Cani e cavalli possono diventare potenti motivatori per il recupero psicofisico. L'obiettivo di lanciare una palla a un cane o di cavalcare può spingere un paziente a impegnarsi in esercizi che altrimenti vivrebbe solo come fatica.
Quando si parla di pet therapy, il pensiero corre subito ai cani, ma in realtà diversi animali possono essere coinvolti, ognuno con caratteristiche specifiche che lo rendono adatto a contesti particolari.
I Labrador sono tra le razze canine più utilizzate per la loro naturale predisposizione alla collaborazione e alla dolcezza. I cani di piccola taglia, invece, sono perfetti in contesti ospedalieri: possono stare sulle gambe di un paziente durante una visita o salire sul letto di chi non può alzarsi.
I gatti offrono una compagnia più indipendente ma ugualmente efficace nel ridurre stress e ansia.
I cavalli vengono impiegati nell'ippoterapia, particolarmente utile per la riabilitazione motoria e per lavorare su autostima e senso di controllo.
Persino animali da fattoria come capre, pecore e conigli trovano spazio in progetti di Green Care, dove l'ambiente agricolo e rurale diventa parte integrante del percorso terapeutico.
La pet therapy non è improvvisata: richiede un'equipe multidisciplinare che include veterinari, psicologi, educatori, medici specialisti e conduttori di animali appositamente formati. Ogni animale coinvolto deve essere addestrato, valutato per temperamento e sottoposto a controlli sanitari regolari.
Una seduta tipica con un cane inizia con una fase di conoscenza e saluto, dove la persona si fa annusare e inizia a prendere confidenza. Poi si passa ad attività più strutturate: giochi, passeggiate, esercizi specifici o semplicemente la presenza tranquilla dell'animale mentre il paziente svolge altre attività terapeutiche. L'obiettivo non è sostituire le terapie tradizionali, ma integrarle e potenziarle.
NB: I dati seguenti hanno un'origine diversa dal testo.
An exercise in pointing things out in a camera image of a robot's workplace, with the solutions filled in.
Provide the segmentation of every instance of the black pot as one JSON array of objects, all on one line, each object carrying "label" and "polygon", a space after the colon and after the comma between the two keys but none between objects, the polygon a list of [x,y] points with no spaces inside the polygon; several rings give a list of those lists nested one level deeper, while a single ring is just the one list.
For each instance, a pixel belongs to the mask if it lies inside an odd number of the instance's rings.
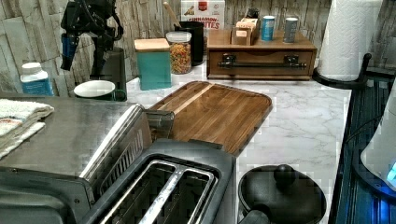
[{"label": "black pot", "polygon": [[288,165],[262,166],[242,176],[238,187],[241,224],[314,224],[326,212],[326,198],[308,176]]},{"label": "black pot", "polygon": [[192,66],[204,62],[204,24],[198,21],[181,21],[181,27],[175,26],[175,31],[191,33]]}]

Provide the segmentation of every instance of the wooden plank wall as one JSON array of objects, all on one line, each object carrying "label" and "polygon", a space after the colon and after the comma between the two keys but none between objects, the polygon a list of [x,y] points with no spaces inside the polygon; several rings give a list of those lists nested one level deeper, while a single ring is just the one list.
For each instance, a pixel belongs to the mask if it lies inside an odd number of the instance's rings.
[{"label": "wooden plank wall", "polygon": [[373,67],[396,69],[396,1],[384,0],[370,51]]},{"label": "wooden plank wall", "polygon": [[[68,96],[76,84],[88,80],[94,46],[91,38],[80,39],[71,71],[60,69],[62,43],[60,27],[69,0],[2,0],[0,2],[0,87],[1,91],[21,92],[21,65],[39,62],[49,73],[56,95]],[[392,0],[383,7],[381,27],[375,39],[375,64],[386,67],[395,62],[389,56],[396,6]],[[180,0],[168,0],[180,18]],[[299,18],[299,29],[320,50],[332,0],[226,0],[225,27],[236,24],[250,7],[259,8],[262,15],[276,16],[276,29],[283,29],[288,16]],[[134,40],[164,37],[173,30],[172,22],[163,10],[163,0],[116,0],[117,12],[125,29],[117,47],[125,49],[127,80],[137,75]]]}]

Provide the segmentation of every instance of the teal mug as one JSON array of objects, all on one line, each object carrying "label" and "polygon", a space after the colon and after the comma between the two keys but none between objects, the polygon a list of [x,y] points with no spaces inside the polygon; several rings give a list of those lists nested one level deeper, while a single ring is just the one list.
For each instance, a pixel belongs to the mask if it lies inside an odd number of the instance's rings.
[{"label": "teal mug", "polygon": [[126,101],[127,95],[123,90],[116,90],[116,85],[110,81],[93,80],[75,87],[77,98],[105,101]]}]

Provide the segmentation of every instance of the cereal box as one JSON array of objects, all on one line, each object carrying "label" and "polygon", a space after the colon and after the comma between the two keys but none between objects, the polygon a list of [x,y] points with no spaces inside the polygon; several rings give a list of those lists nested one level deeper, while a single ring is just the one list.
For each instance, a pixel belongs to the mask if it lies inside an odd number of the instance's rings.
[{"label": "cereal box", "polygon": [[181,20],[200,21],[209,29],[224,29],[225,1],[181,0]]}]

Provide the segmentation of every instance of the wooden cutting board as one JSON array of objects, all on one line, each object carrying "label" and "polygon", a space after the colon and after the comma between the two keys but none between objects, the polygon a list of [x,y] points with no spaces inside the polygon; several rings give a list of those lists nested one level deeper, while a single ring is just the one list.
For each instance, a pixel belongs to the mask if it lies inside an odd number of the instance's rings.
[{"label": "wooden cutting board", "polygon": [[175,113],[171,139],[221,144],[237,155],[271,111],[272,102],[257,92],[194,81],[151,109]]}]

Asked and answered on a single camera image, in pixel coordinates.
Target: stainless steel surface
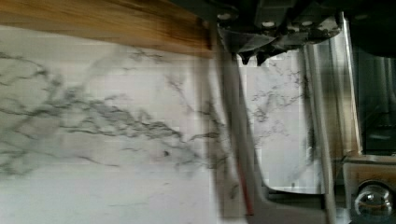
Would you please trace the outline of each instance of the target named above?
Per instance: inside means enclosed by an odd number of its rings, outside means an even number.
[[[346,156],[358,156],[361,151],[350,38],[342,14],[341,22],[343,33],[304,49],[313,92],[314,128],[324,170],[326,207],[332,218],[336,217],[334,179],[341,174]],[[341,207],[350,202],[349,192],[346,196]]]
[[[304,209],[271,202],[269,189],[263,183],[253,138],[248,122],[245,96],[241,86],[239,65],[234,56],[217,44],[217,65],[222,81],[222,96],[228,117],[234,151],[240,167],[241,182],[246,193],[247,221],[262,223],[334,223],[324,210]]]
[[[356,198],[354,208],[358,216],[368,221],[386,221],[393,210],[392,193],[378,185],[366,186]]]

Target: chrome knob
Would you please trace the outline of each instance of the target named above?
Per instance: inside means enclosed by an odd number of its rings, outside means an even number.
[[[372,222],[382,222],[389,219],[392,210],[392,193],[378,185],[364,187],[355,200],[356,213]]]

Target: espresso machine
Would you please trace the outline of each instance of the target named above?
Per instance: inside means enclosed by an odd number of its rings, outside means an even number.
[[[396,223],[396,2],[171,2],[212,25],[248,223]],[[238,60],[261,66],[296,49],[312,93],[324,186],[318,194],[265,183],[239,74]]]

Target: metal frame
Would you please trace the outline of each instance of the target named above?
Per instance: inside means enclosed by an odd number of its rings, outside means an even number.
[[[335,212],[326,213],[320,208],[306,209],[289,206],[274,203],[269,199],[270,189],[264,184],[264,176],[259,167],[254,149],[236,56],[226,52],[220,44],[215,44],[215,46],[217,47],[216,59],[220,83],[223,85],[220,87],[222,89],[223,104],[247,204],[247,222],[249,224],[335,223]]]

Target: kitchen wall
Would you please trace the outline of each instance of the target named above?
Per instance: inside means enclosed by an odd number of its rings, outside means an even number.
[[[241,66],[263,173],[319,192],[303,68],[282,57]],[[1,26],[0,222],[246,223],[215,71]]]
La pet therapy facilita l'approccio delle altre figure mediche e riabilitative, soprattutto quando il paziente mostra scarsa collaborazione spontanea. L'animale diventa un ponte, un canale di comunicazione alternativo che può sbloccare situazioni altrimenti difficili da gestire.
Come ogni intervento terapeutico, anche la pet therapy ha limiti e richiede precauzioni. Non è una soluzione miracolosa né adatta a tutti. Alcune persone hanno paure o allergie che rendono impossibile questo tipo di approccio. Inoltre, gli animali stessi possono essere soggetti a stress e affaticamento, e il loro benessere deve essere sempre monitorato.
In Italia, nonostante la crescente diffusione, la pet therapy non è ancora uniformemente regolamentata su tutto il territorio nazionale. Nella maggior parte dei casi non gode di finanziamenti degli enti sanitari pubblici, limitando l'accesso soprattutto per chi non può permettersi interventi privati.
Secondo recenti ricerche, l'88% degli italiani ritiene che prendersi cura di un animale migliori la salute mentale e fisica, specialmente delle persone più fragili. Non è solo percezione: è una realtà documentata da decenni di studi scientifici.
La pet therapy ci ricorda qualcosa di fondamentale: la cura passa anche attraverso relazioni autentiche, non giudicanti, capaci di accoglierci esattamente per quello che siamo. Gli animali offrono questo tipo di presenza con una naturalezza che noi esseri umani spesso fatichiamo a raggiungere.